Zara Aleena Walked Because She Loved To Walk. We Should All Be Able To

Another woman gets murdered and the response is the same.
Zara Aleena: "She walked everywhere. She put her party shoes in a bag and donned her trainers."
Metropolitan Police via PA Media
Zara Aleena: "She walked everywhere. She put her party shoes in a bag and donned her trainers."

When Sabina Nessa was tragically killed in 2021, people asked why she walked through a park to get to her destination. When Ashling Murphy was murdered while out on a jog, people said she “was just running”. When Sarah Everard was killed last year by a police officer, “she was just walking home” began to trend.

Now we are taking in the devastating news that Zara Aleena was killed in the early hours of Sunday morning while walking just 10 minutes from her home in Ilford, east London.

The 35-year-old was found dead after suffering extensive head injuries and a man has now been charged with her murder, and attempted rape and robbery.

Already, in what is proving an exhausting cycle of victim-blaming when it comes to women facing gendered violence, people are asking why she was out walking so late at night.

Zara was walking because she loved to walk, her loved ones have said. And it doesn’t matter that she was walking late at night, or that Sabina had crossed through a park, nor that Sarah also chose to walk, while Ashling chose to jog.

Many are pointing out that it doesn’t matter what activities women engage in – they never deserve to be murdered.

The family of Zara Aleena, who had recently started a job in the Royal Courts of Justice, stressed that she not only loved to walk – but believed in women’s right to do so freely and safely.

In a statement, they wrote: “She walked everywhere. She put her party shoes in a bag and donned her trainers. She walked. Zara believed that a woman should be able to walk home. Now, her dreams of a family are shattered, her future brutally taken.”

They also drew parallels with other young women murdered while out in a public space.

“She’s not the only woman who has lost her life like this. In the moment of this tragedy, we extend our deepest sympathy and love to the families of Bibaa Henry; Nicole Smallman; Sarah Everard; Sabina Nessa; Ashling Murphy and many more women.”

The widespread and victim-blaming attitude must be stopped, says Deniz Uğur, deputy director of the End Violence Against Women Coalition (EVAW).

“Zara had every right to be safe walking home. We all have the right to be free from violence and the threat of it in every part of our lives, whether that’s in our homes, workplaces or out in public,” she tells HuffPost UK.

She adds: “No woman is ever responsible for their own abuse or assaults against them. What women are doing or wearing or where they choose to be is absolutely irrelevant. Let us be clear that by focusing on what women are doing, wearing or where they choose to be is yet another form of victim blaming.”

So what needs to change?

Uğur calls for “a clear focus on perpetrators and their harmful beliefs and devastating actions” and outlines what this involves. “This means properly funding meaningful work to address men and boys’ attitudes and the underlying inequality that drives male violence against women and girls,” she says.

“This means a commitment to working with young people in schools and public campaigns that make sure violence against women is no longer tolerated or normalised in our society.

“We demand justice, accountability and an end to violence against women and girls.”

Sophie Gallagher, author of the upcoming book, How Men Can Help, was one to echo this frustration at a narrative that blames victims, not perpetrators.

“Where’s the energy for telling men where to be?

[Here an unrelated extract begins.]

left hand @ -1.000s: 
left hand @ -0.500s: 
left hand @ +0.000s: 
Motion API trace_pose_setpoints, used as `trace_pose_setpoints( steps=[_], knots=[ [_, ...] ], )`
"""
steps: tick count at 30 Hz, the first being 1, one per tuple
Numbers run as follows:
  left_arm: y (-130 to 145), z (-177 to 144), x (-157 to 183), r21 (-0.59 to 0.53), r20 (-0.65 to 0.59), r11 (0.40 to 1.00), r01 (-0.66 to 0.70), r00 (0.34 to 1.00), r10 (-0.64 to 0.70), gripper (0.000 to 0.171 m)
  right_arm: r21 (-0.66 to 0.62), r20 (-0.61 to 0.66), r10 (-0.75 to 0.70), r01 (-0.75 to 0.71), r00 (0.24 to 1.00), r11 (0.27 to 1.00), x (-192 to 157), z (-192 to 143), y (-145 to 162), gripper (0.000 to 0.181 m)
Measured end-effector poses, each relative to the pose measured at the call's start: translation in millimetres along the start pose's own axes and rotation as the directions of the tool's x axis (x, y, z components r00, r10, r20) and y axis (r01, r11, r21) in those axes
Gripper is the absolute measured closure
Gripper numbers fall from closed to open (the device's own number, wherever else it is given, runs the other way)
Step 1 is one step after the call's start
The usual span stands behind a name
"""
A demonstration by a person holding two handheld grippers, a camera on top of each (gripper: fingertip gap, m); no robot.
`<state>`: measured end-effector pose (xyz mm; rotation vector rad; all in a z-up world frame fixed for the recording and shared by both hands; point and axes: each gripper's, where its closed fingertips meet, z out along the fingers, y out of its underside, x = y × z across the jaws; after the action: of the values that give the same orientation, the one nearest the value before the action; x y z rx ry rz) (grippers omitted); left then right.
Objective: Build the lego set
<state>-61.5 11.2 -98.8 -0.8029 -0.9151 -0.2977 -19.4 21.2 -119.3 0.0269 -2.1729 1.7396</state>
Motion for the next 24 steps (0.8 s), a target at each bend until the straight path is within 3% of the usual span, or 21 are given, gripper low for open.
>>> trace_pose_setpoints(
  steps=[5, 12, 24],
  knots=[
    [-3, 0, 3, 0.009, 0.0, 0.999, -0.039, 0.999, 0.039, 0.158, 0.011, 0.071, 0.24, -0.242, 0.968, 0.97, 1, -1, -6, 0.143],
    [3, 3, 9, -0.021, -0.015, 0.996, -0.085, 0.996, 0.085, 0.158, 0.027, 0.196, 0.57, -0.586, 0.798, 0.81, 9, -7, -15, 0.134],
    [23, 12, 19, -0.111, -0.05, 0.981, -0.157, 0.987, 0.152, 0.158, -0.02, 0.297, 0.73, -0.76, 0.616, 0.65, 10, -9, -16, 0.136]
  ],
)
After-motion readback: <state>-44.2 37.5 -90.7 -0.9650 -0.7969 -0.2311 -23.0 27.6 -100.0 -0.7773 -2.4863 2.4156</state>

How to feel? Women are not the issue,” she tweeted.

When Ashling Murphy died, Laura Bates, author of Men Who Hate Women told HuffPost UK that it doesn’t matter that she was “just running”.

Bates argued that such framing “devalues women’s lives” and plays into the insidious narrative of “the perfect victim who deserves our sympathy and our grief because she did absolutely everything right. She didn’t deserve it”.

“Of course she fucking didn’t,” she added. “But when we say that, no matter how unintentional, there’s a tiny, unsaid implication that some women do deserve it. A tiny reinforcement of the rules that bind us so tightly we can’t breathe, because if we step outside of them we know people will think we deserved our own deaths. A tiny little dehumanisation on top of a million other tiny cuts. It doesn’t matter what she was doing. It doesn’t matter. She shouldn’t be dead.”

Equally, it doesn’t matter that Zara Aleena was out alone at 2am. She was a mere 10 minutes away from home.

And even if she had been further away, or been wearing ‘revealing clothes’, been under the influence, or been a sex-working woman, she still wouldn’t deserve to die.